Given data below:

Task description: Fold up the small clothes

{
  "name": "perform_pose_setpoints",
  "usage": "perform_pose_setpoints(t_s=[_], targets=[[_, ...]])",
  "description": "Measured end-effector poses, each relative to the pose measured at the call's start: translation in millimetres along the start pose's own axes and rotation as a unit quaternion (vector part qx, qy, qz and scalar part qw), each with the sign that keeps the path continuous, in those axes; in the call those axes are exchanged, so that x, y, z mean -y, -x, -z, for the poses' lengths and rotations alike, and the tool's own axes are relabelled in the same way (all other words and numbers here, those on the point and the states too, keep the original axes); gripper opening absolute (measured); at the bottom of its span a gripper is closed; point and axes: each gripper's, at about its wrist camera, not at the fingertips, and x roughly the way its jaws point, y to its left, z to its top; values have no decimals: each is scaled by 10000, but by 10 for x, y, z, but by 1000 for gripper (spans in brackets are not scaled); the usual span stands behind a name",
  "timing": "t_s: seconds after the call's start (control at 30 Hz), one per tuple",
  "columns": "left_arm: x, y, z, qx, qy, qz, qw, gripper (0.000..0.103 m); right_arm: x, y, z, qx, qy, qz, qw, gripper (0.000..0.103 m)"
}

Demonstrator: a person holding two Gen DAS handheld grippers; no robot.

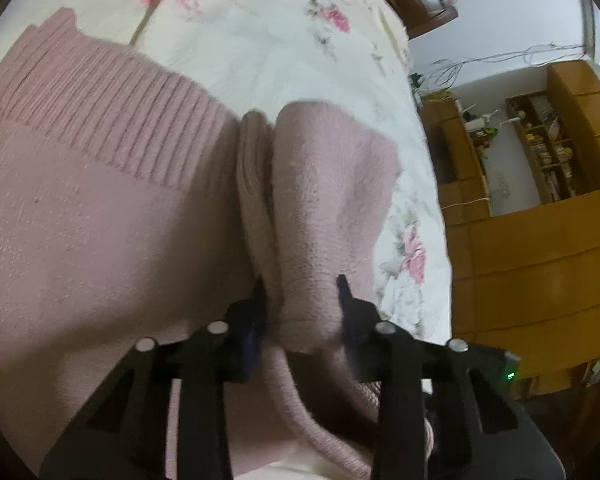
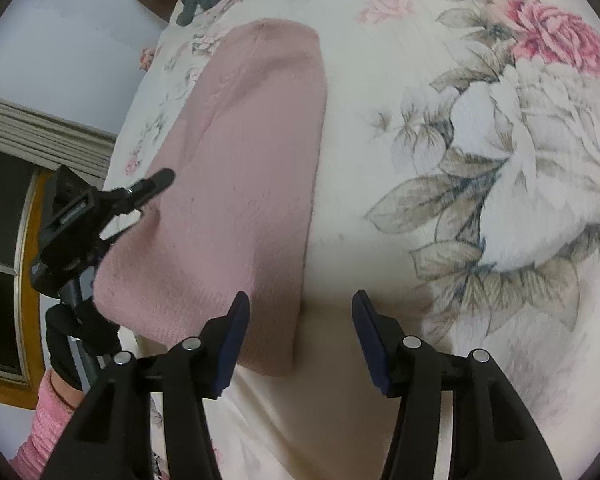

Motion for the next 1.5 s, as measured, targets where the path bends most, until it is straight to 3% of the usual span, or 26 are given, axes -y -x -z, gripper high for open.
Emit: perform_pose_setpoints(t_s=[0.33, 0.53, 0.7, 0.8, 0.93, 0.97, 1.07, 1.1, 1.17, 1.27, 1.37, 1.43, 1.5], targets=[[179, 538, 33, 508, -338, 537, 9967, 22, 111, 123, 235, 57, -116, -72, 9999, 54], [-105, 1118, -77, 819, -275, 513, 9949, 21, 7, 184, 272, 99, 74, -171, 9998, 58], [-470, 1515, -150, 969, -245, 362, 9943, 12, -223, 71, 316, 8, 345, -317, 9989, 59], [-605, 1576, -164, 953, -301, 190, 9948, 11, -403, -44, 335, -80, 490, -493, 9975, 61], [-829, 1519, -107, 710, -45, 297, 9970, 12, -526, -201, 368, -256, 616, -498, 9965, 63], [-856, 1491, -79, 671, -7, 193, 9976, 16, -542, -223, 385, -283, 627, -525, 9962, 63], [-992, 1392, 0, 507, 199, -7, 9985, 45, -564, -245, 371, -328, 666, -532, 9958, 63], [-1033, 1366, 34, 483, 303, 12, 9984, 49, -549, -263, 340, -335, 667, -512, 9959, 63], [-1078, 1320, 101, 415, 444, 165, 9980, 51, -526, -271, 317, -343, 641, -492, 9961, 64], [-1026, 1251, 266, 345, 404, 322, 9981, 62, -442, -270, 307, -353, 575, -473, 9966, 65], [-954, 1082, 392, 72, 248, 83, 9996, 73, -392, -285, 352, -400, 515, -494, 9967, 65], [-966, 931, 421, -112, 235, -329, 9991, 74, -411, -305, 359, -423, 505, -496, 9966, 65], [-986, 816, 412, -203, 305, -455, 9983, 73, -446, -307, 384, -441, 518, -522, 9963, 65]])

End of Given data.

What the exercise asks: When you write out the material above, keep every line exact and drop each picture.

Expected output:
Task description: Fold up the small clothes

{
  "name": "perform_pose_setpoints",
  "usage": "perform_pose_setpoints(t_s=[_], targets=[[_, ...]])",
  "description": "Measured end-effector poses, each relative to the pose measured at the call's start: translation in millimetres along the start pose's own axes and rotation as a unit quaternion (vector part qx, qy, qz and scalar part qw), each with the sign that keeps the path continuous, in those axes; in the call those axes are exchanged, so that x, y, z mean -y, -x, -z, for the poses' lengths and rotations alike, and the tool's own axes are relabelled in the same way (all other words and numbers here, those on the point and the states too, keep the original axes); gripper opening absolute (measured); at the bottom of its span a gripper is closed; point and axes: each gripper's, at about its wrist camera, not at the fingertips, and x roughly the way its jaws point, y to its left, z to its top; values have no decimals: each is scaled by 10000, but by 10 for x, y, z, but by 1000 for gripper (spans in brackets are not scaled); the usual span stands behind a name",
  "timing": "t_s: seconds after the call's start (control at 30 Hz), one per tuple",
  "columns": "left_arm: x, y, z, qx, qy, qz, qw, gripper (0.000..0.103 m); right_arm: x, y, z, qx, qy, qz, qw, gripper (0.000..0.103 m)"
}

Demonstrator: a person holding two Gen DAS handheld grippers; no robot.


Motion for the next 1.5 s, as measured, targets where the path bends most, until it is straight to 3% of the usual span, or 26 are given, axes -y -x -z, gripper high for open.
Emit: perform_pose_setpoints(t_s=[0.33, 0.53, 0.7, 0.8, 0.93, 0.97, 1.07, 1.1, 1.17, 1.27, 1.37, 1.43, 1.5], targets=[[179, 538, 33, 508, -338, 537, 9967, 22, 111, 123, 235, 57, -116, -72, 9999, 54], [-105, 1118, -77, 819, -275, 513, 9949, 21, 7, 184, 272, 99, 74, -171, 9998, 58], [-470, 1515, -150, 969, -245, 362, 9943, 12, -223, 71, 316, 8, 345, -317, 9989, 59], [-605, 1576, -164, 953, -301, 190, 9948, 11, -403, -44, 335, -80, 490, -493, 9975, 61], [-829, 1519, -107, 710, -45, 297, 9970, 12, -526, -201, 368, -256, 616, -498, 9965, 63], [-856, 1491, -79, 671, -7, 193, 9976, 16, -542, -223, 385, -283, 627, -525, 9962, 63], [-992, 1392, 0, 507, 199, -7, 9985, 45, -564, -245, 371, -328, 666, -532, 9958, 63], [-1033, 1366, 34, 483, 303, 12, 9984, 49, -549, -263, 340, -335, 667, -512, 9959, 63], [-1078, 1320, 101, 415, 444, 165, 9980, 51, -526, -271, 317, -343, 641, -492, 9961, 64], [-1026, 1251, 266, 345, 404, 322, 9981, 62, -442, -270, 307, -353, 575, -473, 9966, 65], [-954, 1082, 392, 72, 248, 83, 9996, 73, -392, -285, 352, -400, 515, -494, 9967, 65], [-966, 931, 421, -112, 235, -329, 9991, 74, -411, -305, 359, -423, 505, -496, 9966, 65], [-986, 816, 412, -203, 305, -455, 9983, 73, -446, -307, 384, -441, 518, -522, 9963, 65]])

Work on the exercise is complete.